*PROBLEM*:
Find how many lines in the material contain "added"; your answer should be that number alone.

--*--

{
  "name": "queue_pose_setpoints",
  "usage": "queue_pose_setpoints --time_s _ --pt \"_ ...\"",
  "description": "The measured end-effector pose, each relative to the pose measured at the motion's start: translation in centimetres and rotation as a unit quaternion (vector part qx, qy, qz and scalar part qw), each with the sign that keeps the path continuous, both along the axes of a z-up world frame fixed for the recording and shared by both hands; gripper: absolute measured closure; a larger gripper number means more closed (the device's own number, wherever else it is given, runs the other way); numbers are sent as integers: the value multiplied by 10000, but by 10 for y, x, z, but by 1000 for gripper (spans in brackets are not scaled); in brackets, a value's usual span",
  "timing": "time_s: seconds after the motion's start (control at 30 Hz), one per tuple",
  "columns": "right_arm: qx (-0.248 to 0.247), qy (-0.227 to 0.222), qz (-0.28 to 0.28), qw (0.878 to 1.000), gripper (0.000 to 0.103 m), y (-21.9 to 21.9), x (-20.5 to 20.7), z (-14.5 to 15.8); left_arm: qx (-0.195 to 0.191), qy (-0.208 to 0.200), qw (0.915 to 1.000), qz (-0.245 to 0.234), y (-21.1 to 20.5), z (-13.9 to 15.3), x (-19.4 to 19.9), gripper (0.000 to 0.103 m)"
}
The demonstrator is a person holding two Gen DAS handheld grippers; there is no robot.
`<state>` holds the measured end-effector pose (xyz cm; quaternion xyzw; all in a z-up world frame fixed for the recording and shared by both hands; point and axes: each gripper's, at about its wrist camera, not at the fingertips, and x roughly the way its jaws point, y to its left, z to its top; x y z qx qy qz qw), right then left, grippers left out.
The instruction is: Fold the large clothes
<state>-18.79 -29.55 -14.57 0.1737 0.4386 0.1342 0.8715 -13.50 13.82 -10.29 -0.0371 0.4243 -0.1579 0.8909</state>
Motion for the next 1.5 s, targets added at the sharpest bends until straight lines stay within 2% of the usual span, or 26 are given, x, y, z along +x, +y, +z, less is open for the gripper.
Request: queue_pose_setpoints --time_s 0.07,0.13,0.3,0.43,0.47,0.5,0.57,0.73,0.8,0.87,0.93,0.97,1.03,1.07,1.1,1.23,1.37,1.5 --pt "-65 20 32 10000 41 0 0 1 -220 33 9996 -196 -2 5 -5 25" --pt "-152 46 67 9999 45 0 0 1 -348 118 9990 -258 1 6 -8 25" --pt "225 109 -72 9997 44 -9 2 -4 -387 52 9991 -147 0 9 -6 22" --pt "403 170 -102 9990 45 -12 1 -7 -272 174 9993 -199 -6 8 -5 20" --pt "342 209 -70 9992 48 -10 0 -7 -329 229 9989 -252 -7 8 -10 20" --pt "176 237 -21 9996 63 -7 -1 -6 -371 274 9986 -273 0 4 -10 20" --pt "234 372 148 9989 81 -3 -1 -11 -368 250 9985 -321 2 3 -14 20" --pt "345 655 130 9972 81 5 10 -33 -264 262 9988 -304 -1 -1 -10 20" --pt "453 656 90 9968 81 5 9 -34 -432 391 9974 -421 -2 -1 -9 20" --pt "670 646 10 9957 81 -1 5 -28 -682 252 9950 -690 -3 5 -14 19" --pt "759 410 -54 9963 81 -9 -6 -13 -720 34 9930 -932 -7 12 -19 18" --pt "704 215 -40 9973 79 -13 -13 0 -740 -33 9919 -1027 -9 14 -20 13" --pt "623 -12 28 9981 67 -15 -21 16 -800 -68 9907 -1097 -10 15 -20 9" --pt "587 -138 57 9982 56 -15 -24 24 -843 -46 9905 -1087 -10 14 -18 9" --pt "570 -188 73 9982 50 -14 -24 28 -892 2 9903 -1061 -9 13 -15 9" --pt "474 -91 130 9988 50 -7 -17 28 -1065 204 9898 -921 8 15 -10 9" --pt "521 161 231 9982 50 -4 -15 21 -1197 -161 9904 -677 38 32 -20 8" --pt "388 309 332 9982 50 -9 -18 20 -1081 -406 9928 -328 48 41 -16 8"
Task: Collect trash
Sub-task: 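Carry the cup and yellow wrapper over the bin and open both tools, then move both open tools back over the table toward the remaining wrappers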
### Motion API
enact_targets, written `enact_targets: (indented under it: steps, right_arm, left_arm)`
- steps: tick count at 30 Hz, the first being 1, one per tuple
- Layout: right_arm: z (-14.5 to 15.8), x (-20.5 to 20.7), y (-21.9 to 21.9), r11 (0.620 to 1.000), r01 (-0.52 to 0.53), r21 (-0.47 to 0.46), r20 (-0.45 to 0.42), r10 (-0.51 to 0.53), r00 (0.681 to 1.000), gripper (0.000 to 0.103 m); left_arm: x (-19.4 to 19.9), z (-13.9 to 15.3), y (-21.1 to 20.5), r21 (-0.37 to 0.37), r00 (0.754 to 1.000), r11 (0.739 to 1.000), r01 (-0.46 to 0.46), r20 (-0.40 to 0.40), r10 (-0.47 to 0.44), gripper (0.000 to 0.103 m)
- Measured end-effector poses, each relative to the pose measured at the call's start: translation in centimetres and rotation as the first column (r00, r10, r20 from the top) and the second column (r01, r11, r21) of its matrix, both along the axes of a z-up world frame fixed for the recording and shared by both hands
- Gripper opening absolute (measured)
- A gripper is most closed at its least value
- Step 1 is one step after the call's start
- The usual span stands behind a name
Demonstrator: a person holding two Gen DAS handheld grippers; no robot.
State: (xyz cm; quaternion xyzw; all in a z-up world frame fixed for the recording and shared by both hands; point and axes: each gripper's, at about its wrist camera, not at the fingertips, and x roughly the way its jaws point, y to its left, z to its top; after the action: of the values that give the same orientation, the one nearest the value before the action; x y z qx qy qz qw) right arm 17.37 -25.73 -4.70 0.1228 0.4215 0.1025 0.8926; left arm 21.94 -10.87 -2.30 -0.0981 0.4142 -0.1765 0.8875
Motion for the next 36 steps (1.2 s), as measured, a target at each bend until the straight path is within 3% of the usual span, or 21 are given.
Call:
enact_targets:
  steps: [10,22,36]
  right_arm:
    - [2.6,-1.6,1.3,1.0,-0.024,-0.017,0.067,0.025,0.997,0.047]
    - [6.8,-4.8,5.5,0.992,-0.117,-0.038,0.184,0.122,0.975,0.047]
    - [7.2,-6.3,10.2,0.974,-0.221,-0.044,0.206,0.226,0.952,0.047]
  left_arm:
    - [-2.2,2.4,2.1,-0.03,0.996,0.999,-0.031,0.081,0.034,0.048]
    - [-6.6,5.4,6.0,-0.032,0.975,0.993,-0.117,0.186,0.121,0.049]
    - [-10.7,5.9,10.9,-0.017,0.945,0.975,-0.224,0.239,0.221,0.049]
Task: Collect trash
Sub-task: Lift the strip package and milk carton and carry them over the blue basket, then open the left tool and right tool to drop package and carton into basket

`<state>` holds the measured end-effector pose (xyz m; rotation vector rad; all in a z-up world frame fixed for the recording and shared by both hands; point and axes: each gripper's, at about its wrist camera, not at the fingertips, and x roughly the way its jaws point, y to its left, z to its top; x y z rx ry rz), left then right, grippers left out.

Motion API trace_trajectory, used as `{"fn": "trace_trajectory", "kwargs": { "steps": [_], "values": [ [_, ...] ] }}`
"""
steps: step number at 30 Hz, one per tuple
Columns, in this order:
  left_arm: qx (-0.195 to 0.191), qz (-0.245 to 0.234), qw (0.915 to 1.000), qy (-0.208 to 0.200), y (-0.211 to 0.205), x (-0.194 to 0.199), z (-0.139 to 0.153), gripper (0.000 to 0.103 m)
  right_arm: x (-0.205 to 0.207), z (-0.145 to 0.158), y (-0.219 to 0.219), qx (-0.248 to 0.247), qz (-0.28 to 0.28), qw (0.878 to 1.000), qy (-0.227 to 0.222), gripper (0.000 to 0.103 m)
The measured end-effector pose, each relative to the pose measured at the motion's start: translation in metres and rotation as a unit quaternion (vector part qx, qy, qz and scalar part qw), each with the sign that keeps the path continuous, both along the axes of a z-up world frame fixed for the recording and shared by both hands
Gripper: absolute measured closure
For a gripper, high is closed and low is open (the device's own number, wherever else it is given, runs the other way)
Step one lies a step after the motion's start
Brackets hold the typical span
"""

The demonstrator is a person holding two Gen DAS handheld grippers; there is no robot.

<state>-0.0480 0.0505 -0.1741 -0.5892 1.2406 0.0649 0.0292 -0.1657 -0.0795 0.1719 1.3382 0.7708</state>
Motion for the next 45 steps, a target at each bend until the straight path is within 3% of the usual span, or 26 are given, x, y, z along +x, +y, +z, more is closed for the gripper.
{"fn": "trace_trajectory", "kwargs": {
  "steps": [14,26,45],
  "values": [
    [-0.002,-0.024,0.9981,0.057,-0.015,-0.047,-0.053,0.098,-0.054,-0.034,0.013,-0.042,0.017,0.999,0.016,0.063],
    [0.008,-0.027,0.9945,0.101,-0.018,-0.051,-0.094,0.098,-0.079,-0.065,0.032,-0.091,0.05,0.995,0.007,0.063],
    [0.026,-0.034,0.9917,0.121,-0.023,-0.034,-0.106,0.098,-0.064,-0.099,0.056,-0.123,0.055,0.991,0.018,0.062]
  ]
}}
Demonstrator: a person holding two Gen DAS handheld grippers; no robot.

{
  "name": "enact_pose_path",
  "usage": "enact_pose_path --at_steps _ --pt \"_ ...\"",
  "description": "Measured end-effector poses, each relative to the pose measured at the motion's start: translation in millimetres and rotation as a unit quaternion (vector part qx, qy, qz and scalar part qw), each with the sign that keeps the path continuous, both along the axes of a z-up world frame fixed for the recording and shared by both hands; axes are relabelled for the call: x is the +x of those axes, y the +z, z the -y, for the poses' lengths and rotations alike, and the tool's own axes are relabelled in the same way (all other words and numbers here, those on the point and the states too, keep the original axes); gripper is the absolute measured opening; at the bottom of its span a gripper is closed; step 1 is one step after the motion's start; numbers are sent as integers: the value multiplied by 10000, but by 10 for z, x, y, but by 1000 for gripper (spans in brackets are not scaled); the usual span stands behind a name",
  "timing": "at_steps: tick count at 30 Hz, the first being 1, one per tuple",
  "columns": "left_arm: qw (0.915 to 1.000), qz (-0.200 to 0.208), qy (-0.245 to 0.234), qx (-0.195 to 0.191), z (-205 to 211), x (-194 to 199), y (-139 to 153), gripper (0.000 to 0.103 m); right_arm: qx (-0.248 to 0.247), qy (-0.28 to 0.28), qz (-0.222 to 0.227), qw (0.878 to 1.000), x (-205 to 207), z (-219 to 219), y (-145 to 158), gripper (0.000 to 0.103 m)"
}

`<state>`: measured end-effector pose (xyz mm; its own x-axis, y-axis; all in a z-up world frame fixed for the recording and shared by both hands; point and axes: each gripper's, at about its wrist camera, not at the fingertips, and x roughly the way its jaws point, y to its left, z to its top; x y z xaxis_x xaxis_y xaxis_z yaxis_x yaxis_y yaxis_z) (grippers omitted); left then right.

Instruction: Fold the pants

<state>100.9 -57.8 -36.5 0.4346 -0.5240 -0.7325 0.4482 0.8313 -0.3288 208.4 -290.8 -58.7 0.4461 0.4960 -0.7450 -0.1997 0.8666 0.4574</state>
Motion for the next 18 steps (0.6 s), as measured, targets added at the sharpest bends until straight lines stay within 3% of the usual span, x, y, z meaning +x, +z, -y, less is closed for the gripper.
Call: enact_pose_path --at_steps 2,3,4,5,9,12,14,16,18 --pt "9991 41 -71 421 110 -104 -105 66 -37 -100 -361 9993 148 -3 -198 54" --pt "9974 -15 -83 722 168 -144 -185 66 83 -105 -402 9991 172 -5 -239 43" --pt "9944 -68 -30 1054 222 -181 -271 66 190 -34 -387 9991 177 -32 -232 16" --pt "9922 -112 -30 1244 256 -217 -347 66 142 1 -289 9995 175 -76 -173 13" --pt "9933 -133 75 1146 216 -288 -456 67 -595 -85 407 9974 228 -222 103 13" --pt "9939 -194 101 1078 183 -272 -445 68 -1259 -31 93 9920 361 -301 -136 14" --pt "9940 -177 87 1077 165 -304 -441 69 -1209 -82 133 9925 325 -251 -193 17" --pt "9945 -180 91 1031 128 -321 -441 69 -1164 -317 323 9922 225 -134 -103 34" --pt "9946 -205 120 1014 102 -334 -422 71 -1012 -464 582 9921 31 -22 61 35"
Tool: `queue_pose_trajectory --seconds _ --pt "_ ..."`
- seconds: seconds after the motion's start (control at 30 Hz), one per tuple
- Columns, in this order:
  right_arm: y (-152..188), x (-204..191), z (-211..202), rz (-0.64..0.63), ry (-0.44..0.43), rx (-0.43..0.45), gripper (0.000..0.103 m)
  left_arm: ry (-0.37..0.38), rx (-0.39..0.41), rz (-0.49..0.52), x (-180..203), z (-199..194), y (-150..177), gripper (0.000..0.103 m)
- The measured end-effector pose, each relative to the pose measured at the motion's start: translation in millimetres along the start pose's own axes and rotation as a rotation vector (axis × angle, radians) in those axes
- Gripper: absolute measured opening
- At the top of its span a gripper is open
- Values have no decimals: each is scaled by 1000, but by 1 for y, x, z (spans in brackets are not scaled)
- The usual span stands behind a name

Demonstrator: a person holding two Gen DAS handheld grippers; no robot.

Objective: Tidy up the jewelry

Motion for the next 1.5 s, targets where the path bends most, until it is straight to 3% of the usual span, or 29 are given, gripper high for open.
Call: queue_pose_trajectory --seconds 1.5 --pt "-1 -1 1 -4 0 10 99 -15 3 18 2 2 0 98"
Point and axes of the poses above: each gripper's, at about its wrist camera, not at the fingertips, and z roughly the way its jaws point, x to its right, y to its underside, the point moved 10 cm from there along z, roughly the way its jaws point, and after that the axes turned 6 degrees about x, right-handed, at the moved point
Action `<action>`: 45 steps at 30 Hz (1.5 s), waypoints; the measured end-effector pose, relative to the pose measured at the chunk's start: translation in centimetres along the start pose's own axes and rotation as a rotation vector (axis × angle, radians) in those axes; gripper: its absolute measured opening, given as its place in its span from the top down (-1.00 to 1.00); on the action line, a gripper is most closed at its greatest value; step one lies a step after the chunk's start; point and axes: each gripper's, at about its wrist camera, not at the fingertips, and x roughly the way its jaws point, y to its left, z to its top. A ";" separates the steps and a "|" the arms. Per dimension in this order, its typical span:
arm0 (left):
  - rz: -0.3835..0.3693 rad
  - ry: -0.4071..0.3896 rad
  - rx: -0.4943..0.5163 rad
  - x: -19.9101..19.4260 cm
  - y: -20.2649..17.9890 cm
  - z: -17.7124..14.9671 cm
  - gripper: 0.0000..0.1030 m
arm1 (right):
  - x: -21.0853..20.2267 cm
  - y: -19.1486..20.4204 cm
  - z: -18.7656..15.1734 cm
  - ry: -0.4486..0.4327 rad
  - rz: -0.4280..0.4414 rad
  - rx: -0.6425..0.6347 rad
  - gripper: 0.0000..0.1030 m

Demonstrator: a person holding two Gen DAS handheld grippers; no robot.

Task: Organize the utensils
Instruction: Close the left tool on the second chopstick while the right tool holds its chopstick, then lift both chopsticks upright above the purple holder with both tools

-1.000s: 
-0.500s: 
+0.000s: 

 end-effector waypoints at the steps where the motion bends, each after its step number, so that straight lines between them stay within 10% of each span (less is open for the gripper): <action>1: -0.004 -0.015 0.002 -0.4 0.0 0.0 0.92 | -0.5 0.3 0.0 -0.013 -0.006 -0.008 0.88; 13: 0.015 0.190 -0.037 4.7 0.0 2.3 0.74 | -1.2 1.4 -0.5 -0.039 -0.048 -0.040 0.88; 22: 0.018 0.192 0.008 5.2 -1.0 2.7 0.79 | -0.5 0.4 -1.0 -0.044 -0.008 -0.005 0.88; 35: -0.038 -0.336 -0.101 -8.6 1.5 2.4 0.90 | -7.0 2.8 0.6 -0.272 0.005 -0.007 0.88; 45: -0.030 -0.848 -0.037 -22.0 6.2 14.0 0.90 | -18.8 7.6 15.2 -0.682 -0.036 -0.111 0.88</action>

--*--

*SOLUTION*:
2